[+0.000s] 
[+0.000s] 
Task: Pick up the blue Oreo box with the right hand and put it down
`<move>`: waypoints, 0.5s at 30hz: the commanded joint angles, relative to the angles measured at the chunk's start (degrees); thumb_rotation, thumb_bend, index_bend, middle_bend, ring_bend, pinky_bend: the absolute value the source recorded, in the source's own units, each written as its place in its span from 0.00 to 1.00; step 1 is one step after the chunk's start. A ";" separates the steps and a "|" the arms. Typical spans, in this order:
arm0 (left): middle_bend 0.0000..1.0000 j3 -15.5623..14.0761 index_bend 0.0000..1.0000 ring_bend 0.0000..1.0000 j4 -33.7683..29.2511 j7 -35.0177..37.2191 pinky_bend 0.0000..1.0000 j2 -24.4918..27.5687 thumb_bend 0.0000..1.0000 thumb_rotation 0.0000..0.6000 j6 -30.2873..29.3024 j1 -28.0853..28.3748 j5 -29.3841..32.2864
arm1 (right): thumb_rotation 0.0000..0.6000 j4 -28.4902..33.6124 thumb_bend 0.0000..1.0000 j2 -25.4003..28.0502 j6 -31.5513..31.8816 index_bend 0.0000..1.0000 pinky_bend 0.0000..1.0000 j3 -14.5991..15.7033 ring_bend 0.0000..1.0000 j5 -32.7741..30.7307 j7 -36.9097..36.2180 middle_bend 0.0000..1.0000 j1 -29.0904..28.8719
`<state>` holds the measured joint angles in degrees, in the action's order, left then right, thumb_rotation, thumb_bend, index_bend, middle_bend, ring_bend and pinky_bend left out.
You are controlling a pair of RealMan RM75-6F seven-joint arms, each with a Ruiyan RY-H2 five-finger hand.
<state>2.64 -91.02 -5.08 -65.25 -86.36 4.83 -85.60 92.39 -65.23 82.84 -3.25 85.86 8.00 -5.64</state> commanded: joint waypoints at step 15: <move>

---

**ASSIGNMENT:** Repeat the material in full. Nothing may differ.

**ANSWER SPACE:**
[+0.000s] 
[+0.000s] 
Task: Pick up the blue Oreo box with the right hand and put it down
`<move>`: waypoints, 0.5s at 30hz: the commanded joint angles, relative to the angles measured at the chunk's start (degrees); thumb_rotation, thumb_bend, index_bend, middle_bend, ring_bend, pinky_bend: the absolute value the source recorded, in the source's own units, each written as its place in its span from 0.00 to 1.00; step 1 is one step after the chunk's start. A ";" separates the steps and a "|" the arms. Typical spans, in this order:
arm0 (left): middle_bend 0.0000..1.0000 j3 -15.5623..14.0761 index_bend 0.0000..1.0000 ring_bend 0.0000..1.0000 j4 -33.7683..29.2511 j7 -35.0177..37.2191 pinky_bend 0.0000..1.0000 j2 -24.4918..27.5687 thumb_bend 0.0000..1.0000 thumb_rotation 0.0000..0.6000 j6 -30.2873..29.3024 j1 -28.0853..28.3748 j5 -29.3841..32.2864
arm1 (right): thumb_rotation 0.0000..0.6000 j4 -28.4902..33.6124 thumb_bend 0.0000..1.0000 j2 -25.4003..28.0502 j6 -31.5513..31.8816 index_bend 0.0000..1.0000 pinky_bend 0.0000..1.0000 j3 -14.5991..15.7033 ring_bend 0.0000..1.0000 j5 -32.7741..30.7307 j7 -36.9097..36.2180 middle_bend 0.0000..1.0000 j1 -29.0904..28.8719
`<state>` holds the measured joint angles in degrees, in the action's order, left then right, thumb_rotation, thumb_bend, index_bend, middle_bend, ring_bend and pinky_bend left out.
You are controlling a pair of RealMan RM75-6F seven-joint arms, each with a Ruiyan RY-H2 five-finger hand.
<state>2.64 -91.02 -5.08 -65.25 -86.36 4.83 -85.60 92.39 -65.23 82.84 -3.25 85.86 8.00 -5.64</state> commanded: joint waypoints at step 15: <move>

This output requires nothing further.